Maybe some garda reading this could tell us how to get this done? Or what to do?


----------



## jhegarty (12 Dec 2006)

When I got it done the guard didn't even look at the passport....


----------



## CCOVICH (12 Dec 2006)

It seems to vary from station to station-if you search you will see that there are threads where others have described the same experience.

Maybe try another station or ask to speak to someone more senior.  Of course if you know any solicitors or accountants, they are able to certify documents as well.

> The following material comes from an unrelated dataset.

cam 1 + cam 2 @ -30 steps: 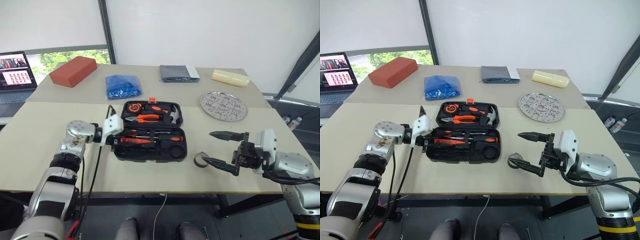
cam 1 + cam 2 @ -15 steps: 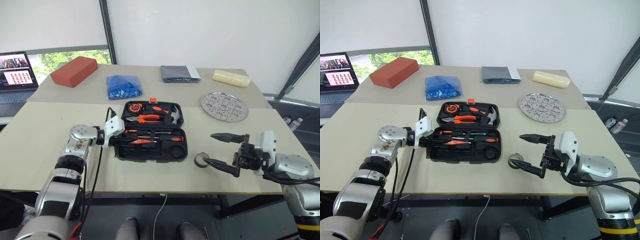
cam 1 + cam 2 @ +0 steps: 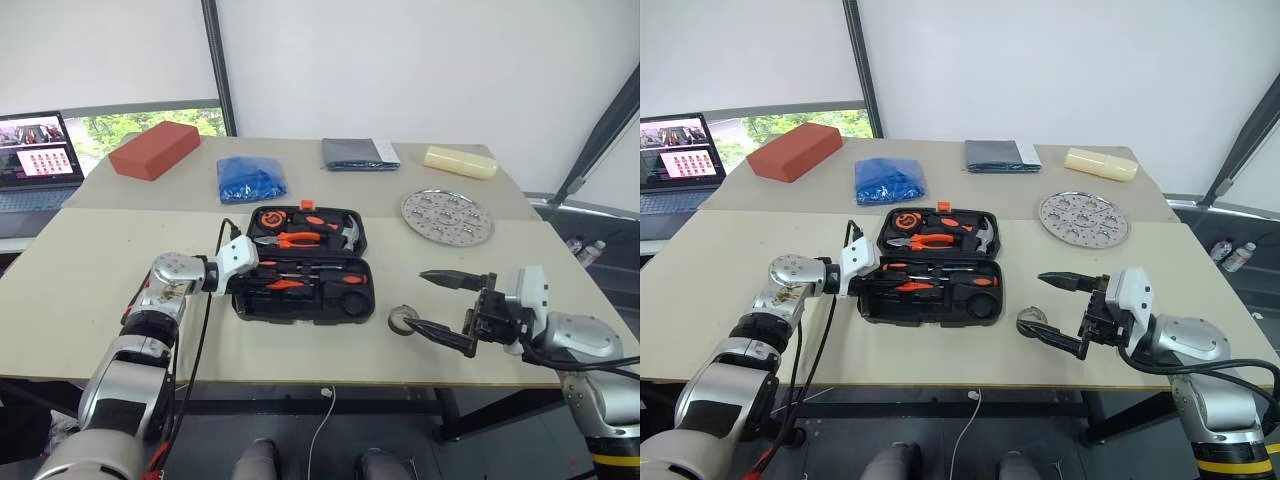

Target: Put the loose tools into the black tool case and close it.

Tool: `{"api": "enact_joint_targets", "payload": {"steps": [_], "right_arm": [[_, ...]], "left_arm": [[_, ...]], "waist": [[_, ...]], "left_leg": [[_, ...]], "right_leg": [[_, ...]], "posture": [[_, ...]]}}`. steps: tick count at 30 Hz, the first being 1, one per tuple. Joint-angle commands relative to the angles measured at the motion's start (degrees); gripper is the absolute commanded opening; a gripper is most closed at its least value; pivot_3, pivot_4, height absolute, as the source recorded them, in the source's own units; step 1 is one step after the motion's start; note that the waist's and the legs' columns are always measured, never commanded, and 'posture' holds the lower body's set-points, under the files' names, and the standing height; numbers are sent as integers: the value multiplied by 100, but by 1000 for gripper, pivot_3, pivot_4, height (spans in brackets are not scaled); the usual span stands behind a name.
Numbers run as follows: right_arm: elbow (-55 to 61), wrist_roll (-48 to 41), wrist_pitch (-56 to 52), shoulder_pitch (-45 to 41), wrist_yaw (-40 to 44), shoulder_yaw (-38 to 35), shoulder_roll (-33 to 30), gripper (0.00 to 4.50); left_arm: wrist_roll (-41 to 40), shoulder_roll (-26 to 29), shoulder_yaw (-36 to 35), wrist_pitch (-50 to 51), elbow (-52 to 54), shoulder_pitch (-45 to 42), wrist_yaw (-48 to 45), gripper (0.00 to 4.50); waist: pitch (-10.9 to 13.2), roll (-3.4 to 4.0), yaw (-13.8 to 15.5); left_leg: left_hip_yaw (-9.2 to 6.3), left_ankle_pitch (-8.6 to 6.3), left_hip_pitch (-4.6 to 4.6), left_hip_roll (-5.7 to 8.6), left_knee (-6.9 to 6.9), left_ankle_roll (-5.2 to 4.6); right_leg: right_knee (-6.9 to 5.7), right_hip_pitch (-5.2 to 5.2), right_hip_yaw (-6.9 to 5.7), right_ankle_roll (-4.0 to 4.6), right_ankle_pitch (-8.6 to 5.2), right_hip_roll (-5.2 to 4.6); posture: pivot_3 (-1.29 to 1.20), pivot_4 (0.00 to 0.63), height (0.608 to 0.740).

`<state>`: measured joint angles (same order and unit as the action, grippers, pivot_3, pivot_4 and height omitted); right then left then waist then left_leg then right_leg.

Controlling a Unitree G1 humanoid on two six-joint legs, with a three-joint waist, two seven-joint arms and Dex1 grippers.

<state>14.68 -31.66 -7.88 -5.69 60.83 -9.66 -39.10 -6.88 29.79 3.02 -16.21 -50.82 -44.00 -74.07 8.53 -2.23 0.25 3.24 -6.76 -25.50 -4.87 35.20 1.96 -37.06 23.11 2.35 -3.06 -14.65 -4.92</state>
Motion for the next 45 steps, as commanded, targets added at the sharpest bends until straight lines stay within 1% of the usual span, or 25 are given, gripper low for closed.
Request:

Failing all of the above, can you just provide the broker with the original docs?


----------



## blucey (12 Dec 2006)

CCOVICH said:


> It seems to vary from station to station-if you search you will see that there are threads where others have described the same experience.
> 
> Maybe try another station or ask to speak to someone more senior. Of course if you know any solicitors or accountants, they are able to certify documents as well.


 
Knowing someone aint the point. If they should do something, they should do it. Not as a favor, as a service. Hell, charge for it. 

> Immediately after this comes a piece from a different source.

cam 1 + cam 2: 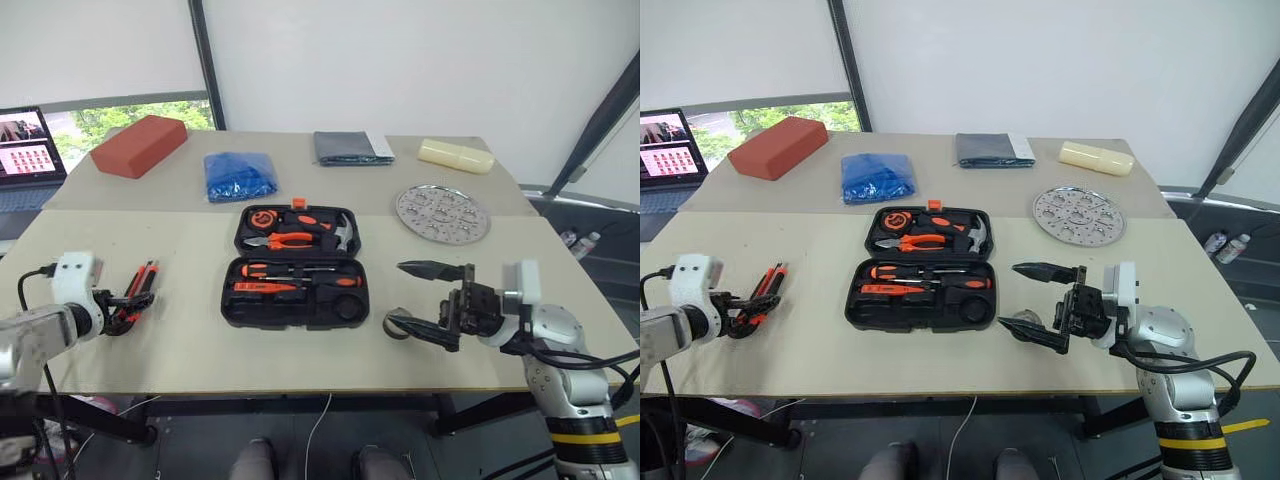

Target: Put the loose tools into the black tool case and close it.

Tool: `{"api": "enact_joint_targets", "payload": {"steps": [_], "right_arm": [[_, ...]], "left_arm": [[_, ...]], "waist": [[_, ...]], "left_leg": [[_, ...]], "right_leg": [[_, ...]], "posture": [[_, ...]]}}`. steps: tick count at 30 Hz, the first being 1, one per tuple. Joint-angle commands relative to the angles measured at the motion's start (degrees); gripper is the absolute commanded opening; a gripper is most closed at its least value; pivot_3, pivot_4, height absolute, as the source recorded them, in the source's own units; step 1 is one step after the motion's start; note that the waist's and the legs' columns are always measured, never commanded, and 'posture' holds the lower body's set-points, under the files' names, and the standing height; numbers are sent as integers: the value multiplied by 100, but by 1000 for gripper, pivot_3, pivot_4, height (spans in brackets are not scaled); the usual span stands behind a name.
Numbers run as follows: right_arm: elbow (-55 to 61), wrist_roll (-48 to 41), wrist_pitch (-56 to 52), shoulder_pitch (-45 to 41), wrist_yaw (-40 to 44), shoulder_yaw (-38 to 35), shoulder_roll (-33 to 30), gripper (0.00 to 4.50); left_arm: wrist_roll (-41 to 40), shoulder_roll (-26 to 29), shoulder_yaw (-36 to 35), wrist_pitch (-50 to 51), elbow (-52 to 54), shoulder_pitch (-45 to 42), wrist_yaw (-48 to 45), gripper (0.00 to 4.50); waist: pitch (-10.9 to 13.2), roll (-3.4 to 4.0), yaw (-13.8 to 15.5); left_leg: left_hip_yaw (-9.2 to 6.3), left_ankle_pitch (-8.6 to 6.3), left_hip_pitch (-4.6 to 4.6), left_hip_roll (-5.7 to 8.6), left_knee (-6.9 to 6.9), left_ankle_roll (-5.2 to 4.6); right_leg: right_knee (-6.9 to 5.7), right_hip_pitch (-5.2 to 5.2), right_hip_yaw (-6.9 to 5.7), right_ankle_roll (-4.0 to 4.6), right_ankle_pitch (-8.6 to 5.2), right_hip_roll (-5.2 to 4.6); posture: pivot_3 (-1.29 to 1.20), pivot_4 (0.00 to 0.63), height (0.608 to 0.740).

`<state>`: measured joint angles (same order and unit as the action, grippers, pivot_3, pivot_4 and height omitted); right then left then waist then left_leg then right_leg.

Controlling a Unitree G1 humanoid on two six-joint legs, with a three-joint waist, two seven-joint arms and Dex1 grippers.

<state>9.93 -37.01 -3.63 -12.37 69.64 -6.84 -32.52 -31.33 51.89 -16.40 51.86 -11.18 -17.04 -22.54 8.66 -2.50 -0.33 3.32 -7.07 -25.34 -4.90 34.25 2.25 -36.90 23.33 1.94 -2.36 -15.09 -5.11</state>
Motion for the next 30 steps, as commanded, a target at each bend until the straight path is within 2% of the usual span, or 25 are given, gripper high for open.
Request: {"api": "enact_joint_targets", "payload": {"steps": [1,5,6,9,12,14,16,19,23,30], "right_arm": [[307,-177,-109,34,-91,-210,-117,4500],[592,-230,-232,151,-214,-300,-202,4500],[663,-271,-283,177,-249,-352,-242,4500],[710,-279,-320,264,-263,-473,-352,4500],[629,-241,-297,320,-219,-572,-454,4500],[566,-190,-248,379,-162,-632,-530,4500],[506,-111,-165,484,-78,-664,-619,4500],[472,-30,-91,567,20,-661,-692,4500],[427,-12,-36,686,71,-713,-699,4500],[492,6,121,1046,66,-862,-667,4500]], "left_arm": [[154,-81,230,-68,-216,-202,-448,3402],[57,215,-67,-424,-248,-305,-1279,1846],[18,326,-111,-652,-195,-376,-1666,1666],[134,543,143,-1825,185,-405,-3073,1666],[-9,467,455,-2461,580,-588,-4274,1666],[132,450,989,-2725,906,-823,-4941,1666],[670,343,1839,-3004,1128,-1286,-5372,1666],[1190,130,2531,-3390,1088,-1800,-5674,1666],[1981,-441,3289,-3684,737,-2399,-5520,1666],[2997,-885,3860,-4688,-102,-2659,-5390,1666]], "waist": [[0,1,18],[1,-1,39],[5,-6,48],[17,-28,77],[17,-29,119],[17,-28,141],[17,-28,156],[18,-26,153],[19,-26,89],[19,-26,91]], "left_leg": [[0,0,0,2,0,1],[1,-17,1,2,3,29],[1,-17,1,2,3,31],[1,-13,-3,0,4,40],[6,-13,-4,3,5,43],[10,-13,-5,6,8,43],[10,-13,-12,6,17,41],[6,-9,-25,5,42,32],[-2,13,-28,3,55,-11],[-6,16,-28,5,61,-18]], "right_leg": [[0,-1,0,-1,-1,-1],[2,-2,0,-2,-1,-4],[1,-2,0,-1,-1,-4],[1,2,-3,8,0,-6],[15,-5,-5,40,-12,-17],[17,-9,-5,39,-12,-21],[16,-12,-4,37,-12,-19],[9,-11,-2,27,-9,-9],[5,-14,3,-11,9,-2],[2,-14,9,-25,10,0]], "posture": [[0,150,740],[0,150,740],[0,150,740],[0,150,740],[0,150,740],[0,150,740],[0,150,740],[0,150,740],[0,150,740],[0,150,740]]}}
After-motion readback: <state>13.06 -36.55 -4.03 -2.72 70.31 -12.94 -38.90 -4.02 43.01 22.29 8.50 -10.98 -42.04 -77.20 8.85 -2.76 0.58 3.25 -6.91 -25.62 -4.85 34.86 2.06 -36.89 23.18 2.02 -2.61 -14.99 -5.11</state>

And why does it vary from station to station. Dont we have a national police force?


----------



## blucey (12 Dec 2006)

where was that?


----------



## CCOVICH (12 Dec 2006)

Sorry, I'm not a member of the Gardai, and have no idea if they are obliged to certify anything, especially if you are not known to them.

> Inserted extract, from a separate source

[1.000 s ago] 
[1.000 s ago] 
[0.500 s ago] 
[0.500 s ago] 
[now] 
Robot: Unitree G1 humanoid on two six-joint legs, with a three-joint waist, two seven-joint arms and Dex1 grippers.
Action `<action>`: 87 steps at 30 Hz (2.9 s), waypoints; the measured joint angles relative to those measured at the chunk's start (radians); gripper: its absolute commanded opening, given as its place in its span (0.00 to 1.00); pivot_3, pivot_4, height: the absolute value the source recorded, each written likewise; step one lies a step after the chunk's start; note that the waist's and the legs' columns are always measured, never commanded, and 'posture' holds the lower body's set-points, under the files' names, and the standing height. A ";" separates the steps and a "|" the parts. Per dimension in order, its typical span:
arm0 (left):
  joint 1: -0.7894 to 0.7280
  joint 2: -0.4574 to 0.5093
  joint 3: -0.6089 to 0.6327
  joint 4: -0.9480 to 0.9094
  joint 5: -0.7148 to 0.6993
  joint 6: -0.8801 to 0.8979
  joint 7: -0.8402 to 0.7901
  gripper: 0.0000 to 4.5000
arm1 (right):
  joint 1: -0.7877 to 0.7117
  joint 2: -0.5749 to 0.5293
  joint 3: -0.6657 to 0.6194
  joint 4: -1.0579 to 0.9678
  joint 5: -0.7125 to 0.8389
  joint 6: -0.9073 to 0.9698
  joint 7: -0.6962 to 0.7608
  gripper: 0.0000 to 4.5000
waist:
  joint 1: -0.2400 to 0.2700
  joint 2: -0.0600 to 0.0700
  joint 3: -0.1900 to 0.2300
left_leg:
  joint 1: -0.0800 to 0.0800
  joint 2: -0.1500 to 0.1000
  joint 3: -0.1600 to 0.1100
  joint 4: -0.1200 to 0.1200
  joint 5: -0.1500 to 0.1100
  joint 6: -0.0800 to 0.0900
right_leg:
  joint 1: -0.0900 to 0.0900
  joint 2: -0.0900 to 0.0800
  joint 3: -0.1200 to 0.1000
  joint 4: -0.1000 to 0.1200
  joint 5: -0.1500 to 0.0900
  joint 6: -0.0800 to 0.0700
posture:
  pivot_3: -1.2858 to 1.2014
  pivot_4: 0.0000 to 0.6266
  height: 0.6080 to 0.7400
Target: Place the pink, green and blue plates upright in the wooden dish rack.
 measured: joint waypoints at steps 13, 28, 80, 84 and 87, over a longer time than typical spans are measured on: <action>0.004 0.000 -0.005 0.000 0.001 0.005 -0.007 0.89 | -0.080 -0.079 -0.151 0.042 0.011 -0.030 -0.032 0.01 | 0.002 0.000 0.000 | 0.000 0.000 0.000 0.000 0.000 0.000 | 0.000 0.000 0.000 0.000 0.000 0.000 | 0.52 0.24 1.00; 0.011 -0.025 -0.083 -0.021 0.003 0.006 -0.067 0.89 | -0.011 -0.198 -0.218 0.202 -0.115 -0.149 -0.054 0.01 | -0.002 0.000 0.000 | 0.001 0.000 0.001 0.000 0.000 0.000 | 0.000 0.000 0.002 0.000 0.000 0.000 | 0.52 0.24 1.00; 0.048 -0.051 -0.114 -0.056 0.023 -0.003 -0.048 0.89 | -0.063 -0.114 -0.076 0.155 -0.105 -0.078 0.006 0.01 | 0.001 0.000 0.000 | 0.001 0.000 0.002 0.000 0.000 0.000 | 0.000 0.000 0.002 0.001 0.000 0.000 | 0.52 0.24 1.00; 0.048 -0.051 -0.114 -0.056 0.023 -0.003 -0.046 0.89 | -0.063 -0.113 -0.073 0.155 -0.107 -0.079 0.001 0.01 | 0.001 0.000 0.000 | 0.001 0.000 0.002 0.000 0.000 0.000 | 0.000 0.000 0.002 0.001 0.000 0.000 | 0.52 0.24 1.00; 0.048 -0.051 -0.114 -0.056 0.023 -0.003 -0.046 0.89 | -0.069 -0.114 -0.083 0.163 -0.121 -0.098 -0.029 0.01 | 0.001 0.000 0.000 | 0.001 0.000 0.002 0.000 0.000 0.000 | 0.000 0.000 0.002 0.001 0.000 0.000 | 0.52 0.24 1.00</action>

Just passing on what I know.


----------



## Decani (13 Dec 2006)

If it's just a single doc, any reasonable commissioner for oaths should do it for free. We had to get a raft of docs certified and used a solicitor (acting as commis for oaths) but we had one follow up doc where we went to a more local CfO and he did it gratis.

WRT Garda stations, it does seem to vary from station to station. Certifying a doc is just that. You don't need to _know_ the person. We copied the photo page of passport and, on the back, pre-printed "I hereby certify this to be a true copy of the original". They just sign and stamp it. No brains required. As long as they see the original and the copy, that's enough. You could get a certified copy of a Cornflakes box.

If you want.

The flip side is that no one is obliged to certify a copy. Even a Garda. There are certain people listed who can certify but I'm not sure of the complete list. It may include bank managers, priests, commis for oaths, etc. Maybe MOB or others here might give a list of 'freebie' certifiers.


----------



## Guest122 (13 Dec 2006)

Check out this link

http://www.askaboutmoney.com/showthread.php?p=288796#post288796

BB


----------



## Guest120 (13 Dec 2006)

Maybe if you rang ahead explain what you need done and make an appointment with a Garda to have it done rather than turning up unannounced you might get a better result.

 I wouldn't be so presumptuous that something like this is done at a whim, regardless of what you know has been done in the past.


----------



## CCOVICH (13 Dec 2006)

The issue is discussed at length in the thread that Breffini Boy2 linked to above, with a process for raising the issue with the Gardai detailed.


----------